1st Podlaska Territorial Defence Brigade named after Brig. Gen. Władysław Liniarski, pseudonym "Mścisław" (1 PBOT) (1 Podlaska Brygada Obrony Terytorialnej im. gen.bryg. Władysława Liniarskiego, ps. „Mścisław”) is a tactical unit of the Territorial Defense Forces of the Polish Armed Forces. It is headquartered in Białystok.
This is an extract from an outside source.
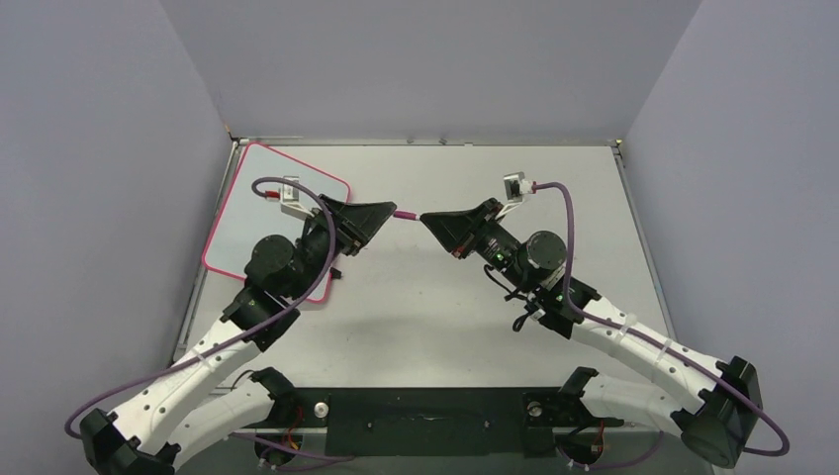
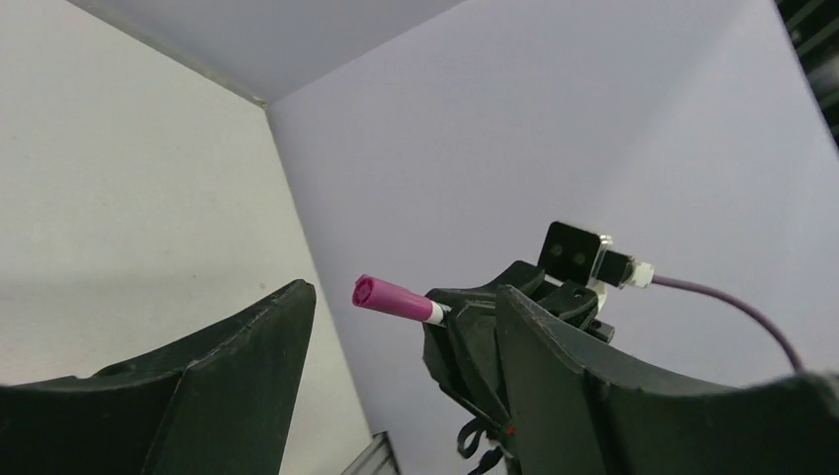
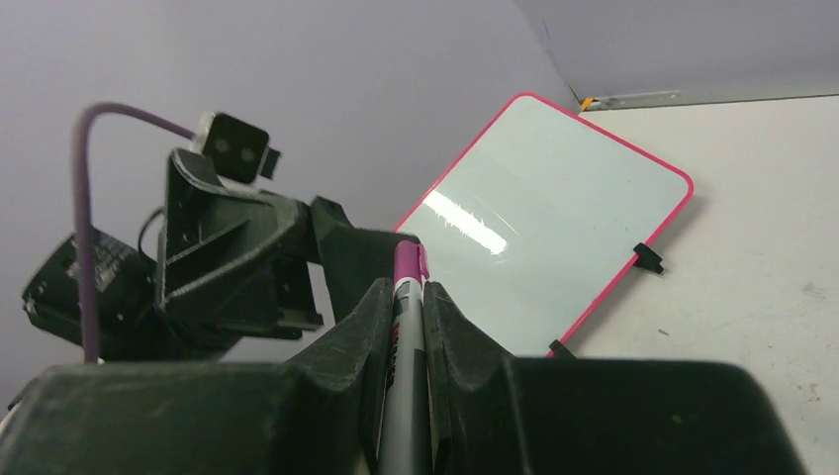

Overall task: Write a sentence on the whiteboard
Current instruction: Pass from the left arm to the right, then open the pen cap from the whiteboard marker.

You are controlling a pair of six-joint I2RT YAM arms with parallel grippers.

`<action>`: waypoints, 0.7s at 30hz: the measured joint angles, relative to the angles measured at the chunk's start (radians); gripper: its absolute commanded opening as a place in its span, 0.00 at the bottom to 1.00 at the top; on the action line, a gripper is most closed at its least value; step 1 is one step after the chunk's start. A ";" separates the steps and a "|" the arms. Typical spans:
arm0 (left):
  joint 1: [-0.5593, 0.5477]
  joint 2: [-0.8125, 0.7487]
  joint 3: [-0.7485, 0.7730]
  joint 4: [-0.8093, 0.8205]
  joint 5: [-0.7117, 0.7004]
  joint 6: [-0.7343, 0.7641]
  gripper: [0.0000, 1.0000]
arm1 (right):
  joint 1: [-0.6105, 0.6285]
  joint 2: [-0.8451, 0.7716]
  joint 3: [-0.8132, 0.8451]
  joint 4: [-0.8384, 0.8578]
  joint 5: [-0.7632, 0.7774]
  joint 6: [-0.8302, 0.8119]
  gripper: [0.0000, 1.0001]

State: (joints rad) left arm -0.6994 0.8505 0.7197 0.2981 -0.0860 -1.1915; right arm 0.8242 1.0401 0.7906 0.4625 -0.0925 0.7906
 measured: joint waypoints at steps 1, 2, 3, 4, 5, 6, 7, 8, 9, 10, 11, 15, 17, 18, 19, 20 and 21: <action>0.011 -0.014 0.031 -0.058 0.019 0.040 0.65 | -0.004 -0.013 0.005 -0.027 -0.015 -0.018 0.00; 0.027 -0.023 0.066 -0.110 0.040 0.080 0.65 | -0.011 -0.024 0.007 -0.048 -0.035 -0.032 0.00; 0.048 -0.026 0.100 -0.154 0.069 0.117 0.65 | -0.019 -0.036 0.009 -0.061 -0.057 -0.043 0.00; 0.076 -0.027 0.135 -0.193 0.105 0.153 0.65 | -0.030 -0.048 0.010 -0.076 -0.085 -0.055 0.00; 0.103 -0.025 0.159 -0.219 0.141 0.178 0.65 | -0.041 -0.059 0.010 -0.085 -0.111 -0.063 0.00; 0.148 -0.019 0.185 -0.244 0.208 0.210 0.65 | -0.055 -0.070 0.011 -0.094 -0.142 -0.072 0.00; 0.178 -0.015 0.198 -0.256 0.255 0.228 0.65 | -0.068 -0.080 0.011 -0.100 -0.174 -0.077 0.00; 0.216 -0.005 0.211 -0.269 0.320 0.247 0.65 | -0.082 -0.089 0.011 -0.106 -0.209 -0.081 0.00; 0.248 0.005 0.219 -0.278 0.384 0.267 0.65 | -0.095 -0.096 0.011 -0.109 -0.243 -0.084 0.00; 0.273 0.019 0.224 -0.287 0.442 0.286 0.64 | -0.109 -0.103 0.011 -0.111 -0.278 -0.084 0.00; 0.290 0.033 0.228 -0.296 0.496 0.300 0.64 | -0.119 -0.108 0.011 -0.111 -0.314 -0.084 0.00; 0.310 0.095 0.229 -0.304 0.701 0.324 0.64 | -0.137 -0.116 0.011 -0.104 -0.434 -0.084 0.00; 0.310 0.116 0.229 -0.286 0.788 0.316 0.64 | -0.137 -0.116 0.011 -0.098 -0.479 -0.083 0.00; 0.310 0.123 0.229 -0.273 0.825 0.309 0.63 | -0.137 -0.115 0.012 -0.095 -0.501 -0.083 0.00; 0.310 0.128 0.229 -0.255 0.858 0.300 0.63 | -0.137 -0.114 0.012 -0.090 -0.519 -0.083 0.00; 0.310 0.132 0.229 -0.235 0.885 0.286 0.63 | -0.137 -0.113 0.014 -0.089 -0.534 -0.082 0.00; 0.310 0.133 0.229 -0.220 0.903 0.277 0.63 | -0.136 -0.110 0.019 -0.088 -0.548 -0.082 0.00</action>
State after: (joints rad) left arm -0.3897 0.9833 0.9482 0.0784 0.8169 -0.9146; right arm 0.6880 0.9302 0.8097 0.3748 -0.6407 0.7082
==Structure (as of 2017)==
- Brigade command - Białystok
- 11th Light Infantry Battalion - Białystok - barracks at Kawaleryjska 70 street (former 25th bot of JW 4861)
- 12th Light Infantry Battalion - Suwałki - barracks at Wojska Polskiego 21 street
- 13th Light Infantry Battalion - Łomża - barracks at Al. Legionów 133
- 14th Light Infantry Battalion – Bielsk Podlaski (ul. Dubiażyńskiej 2) and Hajnówka
- (5) 53rd Light Infantry Battalion – Siedlce (JW 4862)

==Traditions==
By decision no. 49/MON of the Minister of National Defence of 1 March 2017, the brigade took over and honourably cultivates the traditions of

The combat units of the Citizens' Home Army:

- Guerrilla Unit of the Citizens' Home Army of Capt. Kazimierz Kamieński, alias "Huzar" (1945–1947),
- 5th Vilnius Brigade of the Home Army of Maj. Zygmunt Szendzielarz, alias "Łupaszka" (1945–1947),
- 6th Vilnius Brigade of the Home Army of Lt. Lucjan Minkiewicz, alias "Wiktor", Capt. Władysław Łukasiuk, alias "Młot", Capt. Kazimierz Kamieński, alias "Huzar" (1946–1952),

Combat units subordinate to the Białystok Inspectorate of the Home Army:
- 42nd Infantry Regiment

==Commanders==
- Pulkovnik Sławomir Kocanowski (2016 - 2022)
- Pulkovnik Mieczysław Gurgielewicz (2022 - incumbent)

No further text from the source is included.